▶ [DIRECTIONS FOR THIS TASK]: The data beneath this task has to be reprinted character for character.

╭─ SUPPLIED INFORMATION

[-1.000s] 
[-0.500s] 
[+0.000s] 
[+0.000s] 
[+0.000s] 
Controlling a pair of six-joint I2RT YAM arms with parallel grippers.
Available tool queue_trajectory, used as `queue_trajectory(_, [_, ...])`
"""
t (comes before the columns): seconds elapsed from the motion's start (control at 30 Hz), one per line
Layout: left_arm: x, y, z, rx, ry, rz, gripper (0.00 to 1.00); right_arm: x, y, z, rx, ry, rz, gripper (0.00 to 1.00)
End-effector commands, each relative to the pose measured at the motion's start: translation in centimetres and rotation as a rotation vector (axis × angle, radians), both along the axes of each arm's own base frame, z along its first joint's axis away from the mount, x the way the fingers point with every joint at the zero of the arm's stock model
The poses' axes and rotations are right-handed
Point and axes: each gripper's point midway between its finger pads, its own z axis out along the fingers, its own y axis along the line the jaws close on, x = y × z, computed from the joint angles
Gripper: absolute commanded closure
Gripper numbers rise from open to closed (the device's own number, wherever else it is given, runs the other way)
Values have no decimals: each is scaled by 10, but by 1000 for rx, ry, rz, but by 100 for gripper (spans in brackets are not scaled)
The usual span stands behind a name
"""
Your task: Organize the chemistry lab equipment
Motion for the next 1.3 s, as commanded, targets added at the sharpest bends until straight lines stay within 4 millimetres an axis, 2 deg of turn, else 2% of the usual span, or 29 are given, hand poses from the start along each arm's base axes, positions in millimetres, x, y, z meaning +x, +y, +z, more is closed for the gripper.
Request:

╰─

▶ [WRITTEN SOLUTION]:
[-1.000s] 
[-0.500s] 
[+0.000s] 
[+0.000s] 
[+0.000s] 
Controlling a pair of six-joint I2RT YAM arms with parallel grippers.
Available tool queue_trajectory, used as `queue_trajectory(_, [_, ...])`
"""
t (comes before the columns): seconds elapsed from the motion's start (control at 30 Hz), one per line
Layout: left_arm: x, y, z, rx, ry, rz, gripper (0.00 to 1.00); right_arm: x, y, z, rx, ry, rz, gripper (0.00 to 1.00)
End-effector commands, each relative to the pose measured at the motion's start: translation in centimetres and rotation as a rotation vector (axis × angle, radians), both along the axes of each arm's own base frame, z along its first joint's axis away from the mount, x the way the fingers point with every joint at the zero of the arm's stock model
The poses' axes and rotations are right-handed
Point and axes: each gripper's point midway between its finger pads, its own z axis out along the fingers, its own y axis along the line the jaws close on, x = y × z, computed from the joint angles
Gripper: absolute commanded closure
Gripper numbers rise from open to closed (the device's own number, wherever else it is given, runs the other way)
Values have no decimals: each is scaled by 10, but by 1000 for rx, ry, rz, but by 100 for gripper (spans in brackets are not scaled)
The usual span stands behind a name
"""
Your task: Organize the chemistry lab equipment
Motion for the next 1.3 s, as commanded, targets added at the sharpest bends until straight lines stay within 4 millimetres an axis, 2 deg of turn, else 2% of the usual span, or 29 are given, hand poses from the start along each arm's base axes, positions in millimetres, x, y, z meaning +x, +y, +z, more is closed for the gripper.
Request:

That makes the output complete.